Re: [PATCHv2] firmware: Correct handling of fw_state_wait_timeout() return value

From: Luis R. Rodriguez
Date: Tue Jan 17 2017 - 12:30:50 EST


On Tue, Jan 17, 2017 at 08:30:37AM -0800, Jakub Kicinski wrote:
> On Tue, Jan 17, 2017 at 8:21 AM, Luis R. Rodriguez <mcgrof@xxxxxxxxxx> wrote:
> >>>
> >>> retval = fw_state_wait_timeout(&buf->fw_st, timeout);
> >>> - if (retval < 0) {
> >>> + if (retval == -ETIMEDOUT || retval == -ERESTARTSYS) {
> >>> mutex_lock(&fw_lock);
> >>> fw_load_abort(fw_priv);
> >>> mutex_unlock(&fw_lock);
> >>
> >> This is a bit messy, two other similar issues were reported before
> >> and upon review I suggested Patrick Bruenn's fix with a better commit
> >> log seems best fit.
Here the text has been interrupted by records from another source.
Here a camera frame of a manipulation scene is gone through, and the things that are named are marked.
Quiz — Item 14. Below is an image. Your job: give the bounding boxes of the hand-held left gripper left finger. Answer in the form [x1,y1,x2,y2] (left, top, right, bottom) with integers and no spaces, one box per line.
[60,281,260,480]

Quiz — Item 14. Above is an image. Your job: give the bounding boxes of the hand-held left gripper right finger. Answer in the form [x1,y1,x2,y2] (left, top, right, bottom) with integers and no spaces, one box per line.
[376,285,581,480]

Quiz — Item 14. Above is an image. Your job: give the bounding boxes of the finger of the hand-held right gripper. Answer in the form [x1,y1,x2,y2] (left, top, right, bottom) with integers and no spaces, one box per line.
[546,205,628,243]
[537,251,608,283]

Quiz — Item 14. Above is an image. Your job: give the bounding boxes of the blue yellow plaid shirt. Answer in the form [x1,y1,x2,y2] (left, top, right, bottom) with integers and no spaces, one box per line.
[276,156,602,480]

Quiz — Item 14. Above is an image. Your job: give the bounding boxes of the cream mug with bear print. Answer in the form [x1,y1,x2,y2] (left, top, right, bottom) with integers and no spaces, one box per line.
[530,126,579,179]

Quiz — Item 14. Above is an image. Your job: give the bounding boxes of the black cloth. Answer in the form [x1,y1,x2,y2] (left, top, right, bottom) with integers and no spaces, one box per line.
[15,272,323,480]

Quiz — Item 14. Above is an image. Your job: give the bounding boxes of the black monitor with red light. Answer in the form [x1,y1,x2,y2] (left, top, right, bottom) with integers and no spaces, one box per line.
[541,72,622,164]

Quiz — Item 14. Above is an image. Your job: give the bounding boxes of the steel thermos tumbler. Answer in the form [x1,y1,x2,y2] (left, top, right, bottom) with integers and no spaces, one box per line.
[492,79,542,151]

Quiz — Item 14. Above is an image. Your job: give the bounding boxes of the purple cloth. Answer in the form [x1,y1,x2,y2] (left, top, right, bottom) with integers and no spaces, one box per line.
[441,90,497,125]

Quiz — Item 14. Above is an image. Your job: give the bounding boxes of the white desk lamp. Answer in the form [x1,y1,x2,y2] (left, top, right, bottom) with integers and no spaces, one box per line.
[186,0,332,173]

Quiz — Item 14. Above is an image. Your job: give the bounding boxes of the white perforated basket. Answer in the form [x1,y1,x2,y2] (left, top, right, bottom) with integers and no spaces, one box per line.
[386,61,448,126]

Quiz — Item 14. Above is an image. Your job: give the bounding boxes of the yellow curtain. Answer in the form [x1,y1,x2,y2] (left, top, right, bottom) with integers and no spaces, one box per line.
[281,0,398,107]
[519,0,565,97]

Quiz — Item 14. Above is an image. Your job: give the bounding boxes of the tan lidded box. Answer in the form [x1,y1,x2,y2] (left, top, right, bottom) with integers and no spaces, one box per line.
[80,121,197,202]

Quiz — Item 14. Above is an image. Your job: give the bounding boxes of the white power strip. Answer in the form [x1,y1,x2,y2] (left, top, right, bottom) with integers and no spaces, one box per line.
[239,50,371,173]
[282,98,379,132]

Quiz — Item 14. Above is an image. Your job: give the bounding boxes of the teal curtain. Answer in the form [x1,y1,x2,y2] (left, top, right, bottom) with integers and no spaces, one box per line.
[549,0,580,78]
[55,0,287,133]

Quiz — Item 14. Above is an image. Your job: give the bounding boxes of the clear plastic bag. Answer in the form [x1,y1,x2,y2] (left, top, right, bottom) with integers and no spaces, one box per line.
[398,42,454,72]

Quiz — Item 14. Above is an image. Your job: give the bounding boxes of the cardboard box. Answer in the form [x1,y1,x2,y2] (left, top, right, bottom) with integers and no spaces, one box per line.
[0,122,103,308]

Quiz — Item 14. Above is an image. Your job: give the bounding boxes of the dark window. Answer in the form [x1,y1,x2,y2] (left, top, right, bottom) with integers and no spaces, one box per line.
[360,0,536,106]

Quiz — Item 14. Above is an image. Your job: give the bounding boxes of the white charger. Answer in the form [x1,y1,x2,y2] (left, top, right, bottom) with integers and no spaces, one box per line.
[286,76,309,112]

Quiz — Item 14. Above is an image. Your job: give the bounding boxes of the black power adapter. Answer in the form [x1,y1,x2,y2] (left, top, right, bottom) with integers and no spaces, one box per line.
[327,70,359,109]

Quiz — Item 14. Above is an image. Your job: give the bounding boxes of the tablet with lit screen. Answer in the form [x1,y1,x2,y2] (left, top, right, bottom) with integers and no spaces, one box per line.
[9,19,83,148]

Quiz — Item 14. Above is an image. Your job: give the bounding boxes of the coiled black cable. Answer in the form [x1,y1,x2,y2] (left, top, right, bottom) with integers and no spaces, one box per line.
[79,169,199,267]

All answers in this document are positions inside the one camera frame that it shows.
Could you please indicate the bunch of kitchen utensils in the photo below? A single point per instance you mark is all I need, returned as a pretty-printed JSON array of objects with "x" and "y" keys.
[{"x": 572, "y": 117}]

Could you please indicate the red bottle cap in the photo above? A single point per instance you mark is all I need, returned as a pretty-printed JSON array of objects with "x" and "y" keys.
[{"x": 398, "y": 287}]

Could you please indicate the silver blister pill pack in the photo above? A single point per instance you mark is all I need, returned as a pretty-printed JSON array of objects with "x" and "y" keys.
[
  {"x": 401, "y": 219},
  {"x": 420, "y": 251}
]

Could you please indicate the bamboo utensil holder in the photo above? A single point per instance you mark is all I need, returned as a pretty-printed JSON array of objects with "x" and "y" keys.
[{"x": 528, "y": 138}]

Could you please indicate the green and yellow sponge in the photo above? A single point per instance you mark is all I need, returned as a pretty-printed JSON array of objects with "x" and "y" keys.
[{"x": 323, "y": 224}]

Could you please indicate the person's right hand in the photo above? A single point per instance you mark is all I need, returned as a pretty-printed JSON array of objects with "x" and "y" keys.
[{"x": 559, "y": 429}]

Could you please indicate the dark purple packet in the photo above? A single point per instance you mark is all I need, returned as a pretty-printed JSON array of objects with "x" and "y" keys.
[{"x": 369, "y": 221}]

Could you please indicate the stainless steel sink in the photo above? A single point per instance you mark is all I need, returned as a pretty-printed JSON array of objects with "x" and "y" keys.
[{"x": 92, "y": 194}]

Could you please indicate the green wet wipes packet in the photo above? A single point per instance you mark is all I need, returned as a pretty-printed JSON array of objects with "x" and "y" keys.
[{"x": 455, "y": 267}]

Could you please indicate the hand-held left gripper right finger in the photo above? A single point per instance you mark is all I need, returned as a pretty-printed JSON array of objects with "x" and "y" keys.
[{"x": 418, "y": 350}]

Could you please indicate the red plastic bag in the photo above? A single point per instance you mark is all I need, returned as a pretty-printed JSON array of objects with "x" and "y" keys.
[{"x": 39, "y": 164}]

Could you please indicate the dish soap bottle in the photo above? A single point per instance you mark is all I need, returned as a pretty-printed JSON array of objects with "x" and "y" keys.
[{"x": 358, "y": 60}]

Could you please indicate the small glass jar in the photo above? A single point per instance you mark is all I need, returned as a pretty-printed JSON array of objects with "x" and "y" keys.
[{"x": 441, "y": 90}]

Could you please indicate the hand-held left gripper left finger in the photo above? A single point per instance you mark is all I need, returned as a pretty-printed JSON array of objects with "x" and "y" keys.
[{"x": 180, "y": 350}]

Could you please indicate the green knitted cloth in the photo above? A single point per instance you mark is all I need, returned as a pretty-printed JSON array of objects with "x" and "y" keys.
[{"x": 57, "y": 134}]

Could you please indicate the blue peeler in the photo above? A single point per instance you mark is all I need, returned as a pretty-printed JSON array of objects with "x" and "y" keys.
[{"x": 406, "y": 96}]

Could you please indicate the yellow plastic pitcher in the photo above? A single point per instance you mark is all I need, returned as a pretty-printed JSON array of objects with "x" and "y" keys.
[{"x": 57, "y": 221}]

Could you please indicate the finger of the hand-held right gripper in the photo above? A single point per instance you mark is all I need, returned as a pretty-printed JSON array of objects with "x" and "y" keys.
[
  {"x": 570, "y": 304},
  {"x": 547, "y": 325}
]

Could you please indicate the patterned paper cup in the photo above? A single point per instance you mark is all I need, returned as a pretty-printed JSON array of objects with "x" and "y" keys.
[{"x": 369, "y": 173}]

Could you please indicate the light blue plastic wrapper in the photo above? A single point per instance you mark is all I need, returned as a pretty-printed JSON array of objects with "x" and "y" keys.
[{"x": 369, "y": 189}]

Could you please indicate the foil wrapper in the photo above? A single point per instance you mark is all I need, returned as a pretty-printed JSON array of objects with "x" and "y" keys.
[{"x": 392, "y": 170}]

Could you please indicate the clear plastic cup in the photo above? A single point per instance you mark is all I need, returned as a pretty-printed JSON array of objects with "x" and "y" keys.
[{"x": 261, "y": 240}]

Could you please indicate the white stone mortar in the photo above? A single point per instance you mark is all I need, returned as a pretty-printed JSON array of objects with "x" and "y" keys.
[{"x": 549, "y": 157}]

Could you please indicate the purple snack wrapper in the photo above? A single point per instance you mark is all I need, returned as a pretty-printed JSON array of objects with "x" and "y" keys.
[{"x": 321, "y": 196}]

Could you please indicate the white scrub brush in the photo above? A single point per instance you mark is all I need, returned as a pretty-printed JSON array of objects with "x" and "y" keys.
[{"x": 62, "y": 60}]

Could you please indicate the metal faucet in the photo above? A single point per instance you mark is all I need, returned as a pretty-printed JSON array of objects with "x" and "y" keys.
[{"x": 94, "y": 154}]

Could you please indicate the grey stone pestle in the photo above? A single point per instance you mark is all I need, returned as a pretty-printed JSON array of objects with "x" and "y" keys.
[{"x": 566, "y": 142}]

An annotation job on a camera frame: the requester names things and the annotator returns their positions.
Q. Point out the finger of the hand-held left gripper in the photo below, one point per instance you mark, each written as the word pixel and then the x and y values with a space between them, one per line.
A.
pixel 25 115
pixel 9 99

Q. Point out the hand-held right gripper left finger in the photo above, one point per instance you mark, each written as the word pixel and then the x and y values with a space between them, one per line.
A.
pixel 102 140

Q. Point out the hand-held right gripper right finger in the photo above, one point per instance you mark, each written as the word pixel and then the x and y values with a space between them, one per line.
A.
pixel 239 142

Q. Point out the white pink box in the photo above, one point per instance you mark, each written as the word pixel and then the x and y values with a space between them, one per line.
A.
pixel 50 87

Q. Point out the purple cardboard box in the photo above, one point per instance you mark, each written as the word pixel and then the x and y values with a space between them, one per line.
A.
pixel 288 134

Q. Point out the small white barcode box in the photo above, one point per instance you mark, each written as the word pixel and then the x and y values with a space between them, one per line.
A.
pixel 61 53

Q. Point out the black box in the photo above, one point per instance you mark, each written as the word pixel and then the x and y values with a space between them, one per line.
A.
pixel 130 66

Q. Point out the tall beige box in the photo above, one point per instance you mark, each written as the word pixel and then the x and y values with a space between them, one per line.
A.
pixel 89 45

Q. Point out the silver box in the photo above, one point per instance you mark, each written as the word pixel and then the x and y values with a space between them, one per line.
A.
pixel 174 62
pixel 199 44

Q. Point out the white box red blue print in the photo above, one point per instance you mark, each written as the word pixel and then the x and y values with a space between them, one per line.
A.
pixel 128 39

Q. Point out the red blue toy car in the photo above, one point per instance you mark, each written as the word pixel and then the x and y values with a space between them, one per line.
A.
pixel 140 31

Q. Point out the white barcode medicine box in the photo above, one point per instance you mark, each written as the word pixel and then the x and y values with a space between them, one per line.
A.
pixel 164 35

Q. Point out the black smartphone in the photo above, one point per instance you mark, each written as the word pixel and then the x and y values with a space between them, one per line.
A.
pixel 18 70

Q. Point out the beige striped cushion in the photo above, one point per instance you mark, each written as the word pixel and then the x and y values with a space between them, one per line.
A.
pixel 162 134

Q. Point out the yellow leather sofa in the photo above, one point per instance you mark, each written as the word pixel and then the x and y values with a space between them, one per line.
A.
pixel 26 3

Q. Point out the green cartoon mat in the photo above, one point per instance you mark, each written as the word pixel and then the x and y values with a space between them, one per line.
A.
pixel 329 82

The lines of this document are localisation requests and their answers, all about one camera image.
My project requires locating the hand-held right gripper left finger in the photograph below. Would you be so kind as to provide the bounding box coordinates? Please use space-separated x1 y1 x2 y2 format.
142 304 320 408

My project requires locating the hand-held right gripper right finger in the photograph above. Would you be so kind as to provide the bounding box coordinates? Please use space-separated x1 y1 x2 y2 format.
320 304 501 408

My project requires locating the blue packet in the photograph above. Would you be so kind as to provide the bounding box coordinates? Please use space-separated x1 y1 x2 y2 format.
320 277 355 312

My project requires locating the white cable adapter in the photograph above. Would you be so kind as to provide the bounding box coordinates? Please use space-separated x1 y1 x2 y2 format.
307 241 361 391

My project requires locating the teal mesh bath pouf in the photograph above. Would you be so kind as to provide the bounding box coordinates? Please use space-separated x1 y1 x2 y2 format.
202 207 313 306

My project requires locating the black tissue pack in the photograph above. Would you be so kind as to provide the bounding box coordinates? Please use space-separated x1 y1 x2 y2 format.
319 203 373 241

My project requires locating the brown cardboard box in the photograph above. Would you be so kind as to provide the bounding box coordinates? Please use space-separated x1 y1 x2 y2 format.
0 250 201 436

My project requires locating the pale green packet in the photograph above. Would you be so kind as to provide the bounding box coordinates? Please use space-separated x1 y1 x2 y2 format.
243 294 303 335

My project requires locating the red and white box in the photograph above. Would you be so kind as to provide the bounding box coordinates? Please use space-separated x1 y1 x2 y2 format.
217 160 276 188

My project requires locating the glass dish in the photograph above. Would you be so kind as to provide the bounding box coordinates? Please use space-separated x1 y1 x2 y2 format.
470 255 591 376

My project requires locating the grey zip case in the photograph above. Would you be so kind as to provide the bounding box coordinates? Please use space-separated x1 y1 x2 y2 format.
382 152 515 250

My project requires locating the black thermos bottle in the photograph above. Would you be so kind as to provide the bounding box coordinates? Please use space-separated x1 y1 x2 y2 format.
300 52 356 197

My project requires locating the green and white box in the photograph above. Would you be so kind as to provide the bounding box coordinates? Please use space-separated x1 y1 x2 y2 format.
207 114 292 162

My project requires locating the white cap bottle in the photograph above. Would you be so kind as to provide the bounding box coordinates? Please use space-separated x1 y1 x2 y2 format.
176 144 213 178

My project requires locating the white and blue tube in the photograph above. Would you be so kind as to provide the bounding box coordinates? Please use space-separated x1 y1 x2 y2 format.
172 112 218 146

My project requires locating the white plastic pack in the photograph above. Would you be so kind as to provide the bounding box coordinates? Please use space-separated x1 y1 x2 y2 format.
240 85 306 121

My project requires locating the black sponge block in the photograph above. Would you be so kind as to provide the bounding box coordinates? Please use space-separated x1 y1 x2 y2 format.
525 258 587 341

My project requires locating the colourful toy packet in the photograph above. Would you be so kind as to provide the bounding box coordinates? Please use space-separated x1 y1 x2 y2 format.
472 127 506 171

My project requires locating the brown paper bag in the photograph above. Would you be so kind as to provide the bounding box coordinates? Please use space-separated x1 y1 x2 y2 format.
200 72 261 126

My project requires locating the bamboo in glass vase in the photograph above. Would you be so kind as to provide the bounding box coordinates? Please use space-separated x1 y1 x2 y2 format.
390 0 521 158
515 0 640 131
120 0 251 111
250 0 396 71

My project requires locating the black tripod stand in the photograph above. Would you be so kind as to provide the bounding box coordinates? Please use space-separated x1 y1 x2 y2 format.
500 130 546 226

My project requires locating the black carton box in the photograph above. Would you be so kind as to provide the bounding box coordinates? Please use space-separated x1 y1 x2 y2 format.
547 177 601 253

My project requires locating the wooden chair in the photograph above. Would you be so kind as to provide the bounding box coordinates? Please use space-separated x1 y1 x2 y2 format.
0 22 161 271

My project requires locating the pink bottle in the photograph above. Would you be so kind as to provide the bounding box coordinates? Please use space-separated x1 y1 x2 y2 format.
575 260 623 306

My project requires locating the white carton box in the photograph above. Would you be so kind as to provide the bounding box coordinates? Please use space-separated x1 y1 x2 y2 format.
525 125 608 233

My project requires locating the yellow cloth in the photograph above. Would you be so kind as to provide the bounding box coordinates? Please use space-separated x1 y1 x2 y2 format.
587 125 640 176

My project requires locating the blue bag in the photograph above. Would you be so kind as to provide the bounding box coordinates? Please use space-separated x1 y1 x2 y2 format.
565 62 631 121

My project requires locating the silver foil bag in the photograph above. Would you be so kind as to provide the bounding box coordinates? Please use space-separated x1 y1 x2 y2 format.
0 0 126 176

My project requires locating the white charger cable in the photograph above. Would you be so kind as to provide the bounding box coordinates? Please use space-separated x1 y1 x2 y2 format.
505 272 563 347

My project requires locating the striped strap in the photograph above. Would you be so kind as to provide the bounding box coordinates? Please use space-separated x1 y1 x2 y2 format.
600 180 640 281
Patrick sent a patch Jan 4, 2017 but never followed up
> >> despite my feedback on a small change on the commit log message [0]. Can you
> >> try that and if that fixes it can you adjust the commit log accordingly? Please
> >> note the preferred solution would be:
> >>
> >> diff --git a/drivers/base/firmware_class.c b/drivers/base/firmware_class.c
> >> index b9ac348e8d33..c530f8b4af01 100644
> >> --- a/drivers/base/firmware_class.c
> >> +++ b/drivers/base/firmware_class.c
> >> @@ -542,6 +542,8 @@ static struct firmware_priv *to_firmware_priv(struct device *dev)
> >>
> >> static void __fw_load_abort(struct firmware_buf *buf)
> >> {
> >> + if (!buf)
> >> + return;
>
> Allow me to try to persuade you one last time :) My patch makes the
> code more logical and easier to follow. The code says:
> in case no wake up happened - finish the wait (otherwise the waking
> thread finishes it).

Your patch is still wrong, as Patrick great commit log notes a null defer
can also happen on a race with a case of -1 being sent and a -ENOENT error,
so we'd have to adjust for when __fw_state_wait_common() returns also
-ENOENT.

> Adding a NULL-check would just paper over the
> issue and can cause trouble down the line.

We typically bail on errors and use similar code to bail out, and we
typically do these things. Here its no different. The *real* issue
is the fact that we have a waiting timeout which can fail race against
a user imposed error out on the sysfs interface. There is one catch:

We already lock with the big fw_lock and use this to be able to check
for the status of the fw, so once aborted we technically should not have
to abort again. A proper way to address then this would have been to check
for the status of the fw prior to aborting again given we also lock on the
big fw_lock. A problem with this though is the status is part of the buf
which is set to NULL after we are done aborting.

> If fw_state_wait_timeout()
> returned because someone woke it up - there is no reason to abort the
> wait. The wait is already finished. The buggy commit mixed up return
> codes from fw_state_wait_timeout() - mixed "nobody woke us up" with
> "we couldn't find the FW", that's why we need to check for specific
> error codes.

Nope, sorry I still believe the check on buf is needed. The code not not
ideal, but I welcome further changes to help shape it up, such as the
changes Daniel has been helping with.

Patrick, if you can document what I mentioned about what I said about the catch
in your commit log it could help further reviewers *why* we do it this way.

Luis